Серафима Антоновна раскладывала пасьянс и думала о подлости человеческой. Ей рассказали, как проходило партийное собрание. Рассказывал подвыпивший Липатов. Он сидел тут целый вечер, выпил бутылку коньяку и горько жаловался на сына: «Поймите, — говорил он, — поймите, дорогая Серафима Антоновна, каков подлец! Он пришел ко мне и сказал: мне, говорит, за тебя стыдно! Мне известно, с какой грязной компанией ты связался против Колосова, отца моей подруги по аспирантуре. Видите, даже родной сын распустился! Ну и, конечно, когда отовсюду такой нажим, я и на собрании не мог выступить откровенно. А подготовил, подготовил речь! — Он вытащил из кармана пиджака пачку листков, стиснутых в уголках скрепкой. — Тут много вопросов поднято. Я это сохраню. Это еще пригодится. Близь и даль определяются активностью действия и воздействия тел. Мир — не оптическое единство, а кинетическая множественность, комплекс вещей, на которые человек нападает и от которых защищается, которые он хватает или которых избегает».
Всю ночь, как стало известно на другой день в институте, Липатов хватал одни домашние предметы и с их помощью защищался от других предметов, отчего в доме бедной Надежды Дмитриевны все было перебито и переломано.
Серафима Антоновна вспоминала его рассказ о том, как вели себя на собрании Румянцев, Мукосеев, Харитонов, Самаркина…

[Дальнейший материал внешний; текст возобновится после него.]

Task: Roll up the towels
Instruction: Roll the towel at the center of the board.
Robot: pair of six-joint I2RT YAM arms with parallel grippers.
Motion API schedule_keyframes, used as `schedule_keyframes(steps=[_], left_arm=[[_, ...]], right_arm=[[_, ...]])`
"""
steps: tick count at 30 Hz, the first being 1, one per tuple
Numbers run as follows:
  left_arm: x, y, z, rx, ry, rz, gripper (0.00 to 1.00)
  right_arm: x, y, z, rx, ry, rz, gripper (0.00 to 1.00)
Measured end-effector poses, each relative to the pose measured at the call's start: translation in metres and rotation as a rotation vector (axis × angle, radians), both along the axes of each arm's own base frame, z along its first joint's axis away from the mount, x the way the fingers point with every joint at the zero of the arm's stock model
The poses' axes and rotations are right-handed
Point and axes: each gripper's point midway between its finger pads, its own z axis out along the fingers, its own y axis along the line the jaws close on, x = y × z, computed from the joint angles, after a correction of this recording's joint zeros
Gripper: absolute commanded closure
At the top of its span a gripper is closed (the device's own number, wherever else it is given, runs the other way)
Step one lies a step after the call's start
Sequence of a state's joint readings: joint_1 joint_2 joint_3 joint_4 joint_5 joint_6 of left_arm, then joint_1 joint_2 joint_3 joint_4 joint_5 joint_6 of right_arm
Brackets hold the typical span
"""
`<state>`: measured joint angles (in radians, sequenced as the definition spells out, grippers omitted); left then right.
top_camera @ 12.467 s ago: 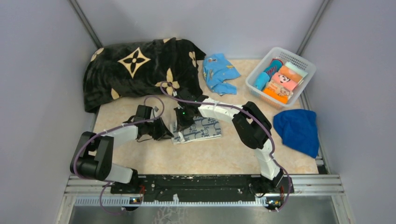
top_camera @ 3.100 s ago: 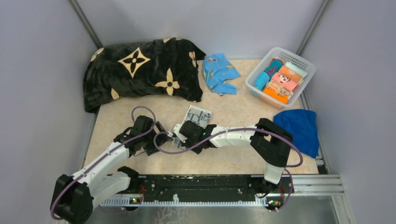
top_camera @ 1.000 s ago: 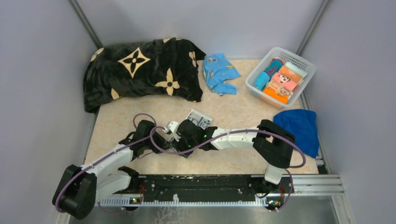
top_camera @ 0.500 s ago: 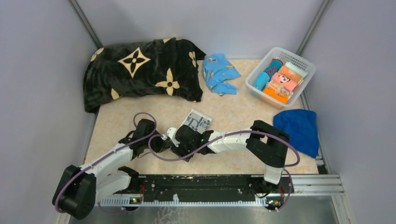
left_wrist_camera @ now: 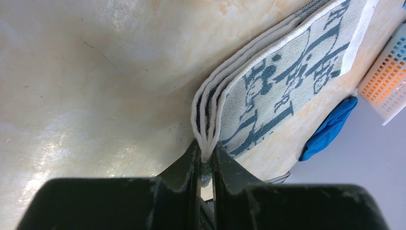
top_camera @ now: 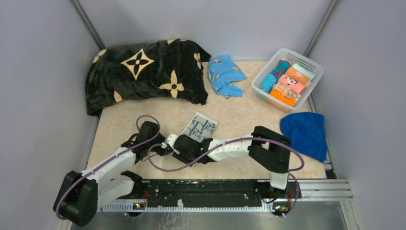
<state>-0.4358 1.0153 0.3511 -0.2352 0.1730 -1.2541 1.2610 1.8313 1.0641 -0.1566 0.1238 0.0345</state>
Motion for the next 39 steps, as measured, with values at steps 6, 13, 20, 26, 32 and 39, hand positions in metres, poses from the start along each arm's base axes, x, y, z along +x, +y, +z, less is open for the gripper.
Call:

Румянцев, по ее мнению, окончательно предал друзей. Самаркина и Мукосеев, к их чести, еще пытались что-то говорить в защиту своих позиций, а Харитонов промолчал, как и Липатов, подло и трусливо. Вчера прибегала его Калерия Яковлевна. Домработницы не было. Дверь отворила сама Серафима Антоновна. Калерия Яковлевна воскликнула: «Ах, милая! Я уж так пробрала моего Вальку, уж так пробрала!»
Серафима Антоновна захлопнула перед Калерией Яковлевной дверь. Она не знала переживаний Калерии Яковлевны, не знала того, как и в самом деле Калерия Яковлевна кричала на своего Вальку, что он трус, болван, дурак, который не понимает, что Серафима Шувалова все равно сильнее всяких других, что она дважды лауреат, что у нее рука в Москве, рука в министерстве, рука в Академии наук, что всякие Колосовы все равно скоро затрещат, выскочки они и мальчишки, и тогда Серафима Антоновна покажет своим врагам. «Ты идиотка, — отвечал Харитонов, — ничего не понимаешь и не лезь, молчи!» Она замолчала; она хотя и ругала его болваном, но все равно попрежнему видела в своем Валечке борца, на котором держится институт. Сама обывательница, Калерия Яковлевна не могла понять, что ее Валечка — обывателишко, трясущийся только за свою облезлую шкурку; убежденный в том, что вот все перегрызутся, прошумят, отшумят, друг друга повыгонят, и тогда кого назначат на ответственные посты? Кого же? Да его, Харитонова. Так бывало сколько раз. И еще будет. Надо только во всех случаях сидеть тихо и не лезть раньше времени вперед.
Надежнее и вернее всех оказался Красносельцев. Он говорил тут: не сдадимся, будем бороться, мы рыцари святой науки. Мы еще скажем: «Те, кто покрикивает, кто администрирует, прочь с дороги!»
Ну, а вдруг переиздадут его книгу? Тогда что? Рыцарь святой науки успокоится? Надо делать все возможное, чтобы эту книгу не переиздавали: тогда он будет верен ей, Серафиме Антоновне. Она напишет, конечно, положительный отзыв о книге, но у нее есть московские друзья, она попросит их сделать так, чтобы книга не вышла.
И снова в мозгу Серафимы Антоновны, которая только что, казалось, стояла на краю пропасти, возникали один за другим планы борьбы, появлялись надежды на новые возможности…
Пасьянс не вышел. Но сила пасьянсов в том, что их можно раскладывать до бесконечности. Не вышел один раз, можно сказать себе: попробую до двух раз. Не вышло и во второй раз, говори себе: попробую до трех раз… Серафима Антоновна так и сказала себе: ну-ка, еще разок попробуем.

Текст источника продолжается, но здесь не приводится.